褪せた紅葉(壱)
あの後、あの女性は散々喚いた後、渋々宮廷の、どこかの部屋へと戻っていった。夕鶴と男性は、冬の乾いた風が吹き抜ける、中庭に取り残された。
夕鶴は思考に耽っていたが、男性は静寂に耐えられなかったらしく、気まずそうに夕鶴に話しかけた。
「あー……っと、不憫だな」
「証人になるつもりは、更々無さそうですね」
「許してくれ、保身はしたい性格なんだ」
夕鶴は、意思疎通能力欠損を実感した。よくあることなのだが、事実を述べたつもりが、相手を申し訳なさそうにしてしまう。
しかし、言質は取らせていただいた。
「ご協力、ありがとうございます」
「……………へ?」
ぽかーんと、空いた口が塞がらない男性に向けて、夕鶴の珍しい、そして容赦のない笑顔を見せた。

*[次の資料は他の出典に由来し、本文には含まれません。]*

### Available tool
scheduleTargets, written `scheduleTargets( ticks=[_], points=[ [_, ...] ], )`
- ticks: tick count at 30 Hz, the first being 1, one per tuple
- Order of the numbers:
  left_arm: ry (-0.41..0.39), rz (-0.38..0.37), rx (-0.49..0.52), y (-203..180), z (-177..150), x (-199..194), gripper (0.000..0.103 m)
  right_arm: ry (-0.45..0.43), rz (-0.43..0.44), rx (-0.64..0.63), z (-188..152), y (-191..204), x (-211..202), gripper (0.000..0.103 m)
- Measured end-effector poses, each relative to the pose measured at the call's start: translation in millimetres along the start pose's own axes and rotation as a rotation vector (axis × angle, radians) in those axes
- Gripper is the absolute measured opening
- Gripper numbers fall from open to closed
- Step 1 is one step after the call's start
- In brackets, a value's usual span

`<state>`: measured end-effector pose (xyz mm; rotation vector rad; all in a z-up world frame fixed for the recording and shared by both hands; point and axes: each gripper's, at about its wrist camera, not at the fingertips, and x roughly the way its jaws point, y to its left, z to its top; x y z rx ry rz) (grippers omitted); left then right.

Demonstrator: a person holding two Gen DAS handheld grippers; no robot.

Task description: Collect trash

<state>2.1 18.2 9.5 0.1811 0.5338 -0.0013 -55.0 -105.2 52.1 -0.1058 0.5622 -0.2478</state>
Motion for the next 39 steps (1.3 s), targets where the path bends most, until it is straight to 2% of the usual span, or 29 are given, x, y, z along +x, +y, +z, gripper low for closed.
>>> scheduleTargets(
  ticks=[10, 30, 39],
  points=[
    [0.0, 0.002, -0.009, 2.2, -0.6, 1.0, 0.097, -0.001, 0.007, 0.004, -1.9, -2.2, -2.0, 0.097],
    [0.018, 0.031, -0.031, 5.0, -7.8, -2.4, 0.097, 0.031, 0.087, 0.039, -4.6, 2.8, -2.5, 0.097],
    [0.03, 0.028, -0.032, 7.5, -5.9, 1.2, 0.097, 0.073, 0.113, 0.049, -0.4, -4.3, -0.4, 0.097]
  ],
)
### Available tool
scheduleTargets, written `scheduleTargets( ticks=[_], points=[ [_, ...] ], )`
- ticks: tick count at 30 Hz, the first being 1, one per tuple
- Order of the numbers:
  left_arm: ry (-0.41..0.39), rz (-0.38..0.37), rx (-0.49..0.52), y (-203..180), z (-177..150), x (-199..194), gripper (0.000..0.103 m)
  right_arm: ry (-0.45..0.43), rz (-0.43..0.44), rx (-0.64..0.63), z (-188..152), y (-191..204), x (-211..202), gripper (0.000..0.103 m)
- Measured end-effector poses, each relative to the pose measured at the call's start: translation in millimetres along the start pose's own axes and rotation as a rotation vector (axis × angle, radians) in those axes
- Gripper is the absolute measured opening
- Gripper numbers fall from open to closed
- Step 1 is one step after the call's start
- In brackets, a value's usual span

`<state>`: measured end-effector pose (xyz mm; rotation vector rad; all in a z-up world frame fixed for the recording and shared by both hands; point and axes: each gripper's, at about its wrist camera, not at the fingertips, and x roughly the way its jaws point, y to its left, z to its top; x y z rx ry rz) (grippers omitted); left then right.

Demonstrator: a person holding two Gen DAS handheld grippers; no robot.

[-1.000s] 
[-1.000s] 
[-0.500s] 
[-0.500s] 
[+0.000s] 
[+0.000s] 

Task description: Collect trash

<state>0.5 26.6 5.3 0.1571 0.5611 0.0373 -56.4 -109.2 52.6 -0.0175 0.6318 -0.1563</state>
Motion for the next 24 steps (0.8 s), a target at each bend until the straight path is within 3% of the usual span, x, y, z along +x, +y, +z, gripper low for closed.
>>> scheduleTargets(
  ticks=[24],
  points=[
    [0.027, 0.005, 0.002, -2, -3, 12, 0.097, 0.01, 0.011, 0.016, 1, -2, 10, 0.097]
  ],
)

「『保身はしたい』ということは、保身さえできれば、全力で協力してくれるのですよね?ふふっ、なんてお優しい方なんでしょう(棒)」
「えっ、いやっ、そういう意味じゃ……!というか、感情を込めろ感情を!」
鈴陽さまにも言われたな、と思いつつ、縁側から降りて、焦る男性に詰め寄った。もちろん、下沓は汚れた。
「さぁ、一緒に頑張りましょう!」
美しい人形が突然動き出し、朗らかに笑ったように美しい光景だが、その口から出ている言葉は、純・屁理屈である。しかも、おまけに悪意つき。
男性は、もう説得はできないと思ったのか、ガックリと肩を落とした。対して、夕鶴は勝ち申したとでも言わんばかりに、ふんすっ、と鼻を鳴らす。
「では、明日の朝二時の半刻、ここで会いましょう」
夕鶴はそう言い残し、踵を返す。長い真っ白な艶髪が舞う。数月早く、雪でも降ったかのような。
その背中を見て、男性は声をかけた。
「私のことは、山吹と呼べ」
男性───山吹の言葉を聞き、夕鶴は足を止めた。そして、くるりと振り返り、流し目で、山吹の伽羅色の瞳を覗き、名乗った。
「私の名前は、夕雪です」
どうせ、あちらも偽名だろう。ならば、こちらが本名を明かす必要はない。
そう言い戻る夕鶴は、普段の無表情はまた違った、雪のような冷たさがあった。